### Problem requirements
Whenever "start" appears in a line, please copy that line from the data.

====== Source material ======

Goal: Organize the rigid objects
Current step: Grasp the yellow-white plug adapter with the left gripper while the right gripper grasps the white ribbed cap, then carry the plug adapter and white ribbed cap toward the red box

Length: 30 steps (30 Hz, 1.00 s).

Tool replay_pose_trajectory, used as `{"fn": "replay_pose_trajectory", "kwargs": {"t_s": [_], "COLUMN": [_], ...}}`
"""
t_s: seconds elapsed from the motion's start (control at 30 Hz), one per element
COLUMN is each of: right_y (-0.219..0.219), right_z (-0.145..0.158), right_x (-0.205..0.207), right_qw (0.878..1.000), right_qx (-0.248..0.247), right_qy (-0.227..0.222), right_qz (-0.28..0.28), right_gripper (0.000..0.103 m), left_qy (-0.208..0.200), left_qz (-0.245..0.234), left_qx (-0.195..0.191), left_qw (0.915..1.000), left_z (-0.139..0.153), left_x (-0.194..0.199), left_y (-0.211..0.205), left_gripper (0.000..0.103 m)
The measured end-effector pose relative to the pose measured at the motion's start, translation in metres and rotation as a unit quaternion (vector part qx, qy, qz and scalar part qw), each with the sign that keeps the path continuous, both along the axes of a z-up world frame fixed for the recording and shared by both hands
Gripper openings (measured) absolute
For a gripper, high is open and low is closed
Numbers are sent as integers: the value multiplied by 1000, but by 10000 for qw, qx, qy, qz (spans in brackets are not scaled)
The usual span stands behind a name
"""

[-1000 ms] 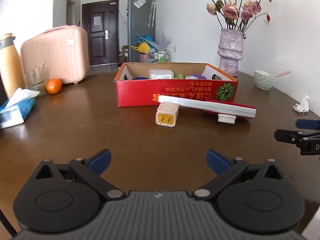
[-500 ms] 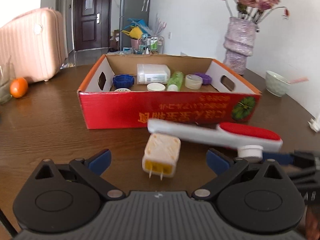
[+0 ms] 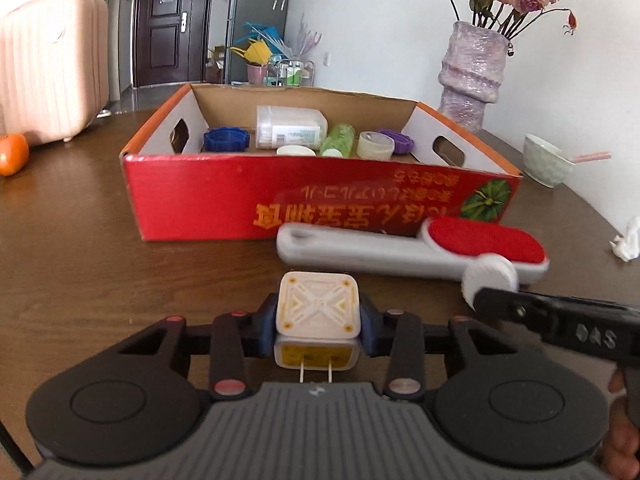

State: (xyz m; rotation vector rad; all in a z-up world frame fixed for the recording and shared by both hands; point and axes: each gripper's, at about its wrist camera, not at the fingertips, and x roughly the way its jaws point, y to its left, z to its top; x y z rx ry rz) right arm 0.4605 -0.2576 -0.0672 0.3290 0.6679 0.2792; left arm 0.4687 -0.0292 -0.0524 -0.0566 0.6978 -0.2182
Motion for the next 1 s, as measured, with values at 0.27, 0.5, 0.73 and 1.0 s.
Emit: {"fn": "replay_pose_trajectory", "kwargs": {"t_s": [0.27, 0.5, 0.73, 1.0], "right_y": [4, 17, 16, 8], "right_z": [8, 31, 50, 71], "right_x": [-28, -101, -179, -246], "right_qw": [9995, 9939, 9858, 9789], "right_qx": [-170, -576, -883, -939], "right_qy": [-253, -850, -1340, -1786], "right_qz": [61, 404, 501, 313], "right_gripper": [15, 15, 15, 15], "left_qy": [-252, -754, -1302, -1841], "left_qz": [194, 292, 775, 1033], "left_qx": [16, 203, 399, 320], "left_qw": [9995, 9965, 9876, 9769], "left_z": [14, 32, 50, 79], "left_x": [-64, -137, -207, -274], "left_y": [9, 10, 19, 34], "left_gripper": [39, 39, 39, 39]}}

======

### Exercise solution
t_s: seconds elapsed from the motion's start (control at 30 Hz), one per element
The measured end-effector pose relative to the pose measured at the motion's start, translation in metres and rotation as a unit quaternion (vector part qx, qy, qz and scalar part qw), each with the sign that keeps the path continuous, both along the axes of a z-up world frame fixed for the recording and shared by both hands

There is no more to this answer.